Alessandro Damen

Personal information
- Date of birth: 17 May 1990 (age 35)
- Place of birth: Nieuwegein, Netherlands
- Height: 1.88 m (6 ft 2 in)
- Position(s): Goalkeeper

Youth career
- 1996–2009: De Meern

Senior career*
- Years: Team / Apps / (Gls)
- 2009–2014: De Meern
- 2014–2021: Excelsior / 97 / (0)
- 2021–2022: Heracles Almelo / 0 / (0)
- 2022: → ADO Den Haag (loan) / 8 / (0)
- 2022–2024: Spakenburg / 62 / (0)

= Alessandro Damen =

Dutch footballer (born 1990)

Alessandro Damen (born 17 May 1990) is a Dutch former professional footballer who played as a goalkeeper.

==Club career==
Damen joined Excelsior from amateur side De Meern in 2014, after being scouted by Marinus Dijkhuizen. He had a terrible start to his stint at the club, and was ruled out for successive seasons after suffering serious injuries on both knees. After returning to the pitch in August 2017, he suffered another knee injury on 26 August 2017 in a game against Heracles Almelo, ruling him out for the rest of the season.

On 4 August 2021, he signed with Heracles Almelo for the 2021–22 season. On 31 January 2022, Damen was loaned to ADO Den Haag.
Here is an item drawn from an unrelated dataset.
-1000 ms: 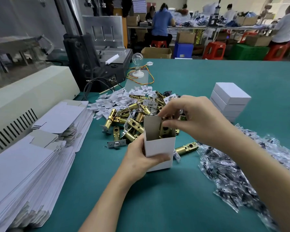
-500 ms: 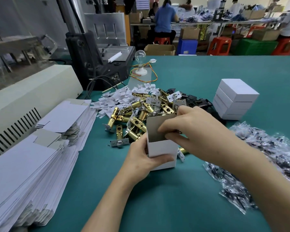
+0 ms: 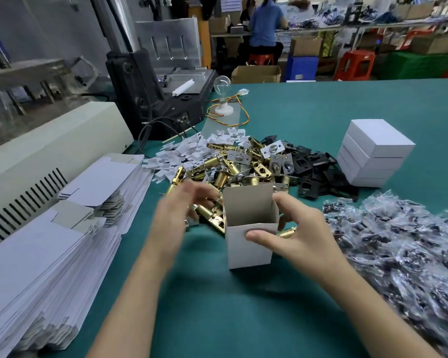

On 2 June 2022, Damen signed with Tweede Divisie club Spakenburg.

On 9 January 2024, Damen announced his retirement from football at the end of the 2023–24 season to focus on his civil career at Utrecht Performance Centre and his family life. He won the Tweede Divisie title with Spakenburg in his final season.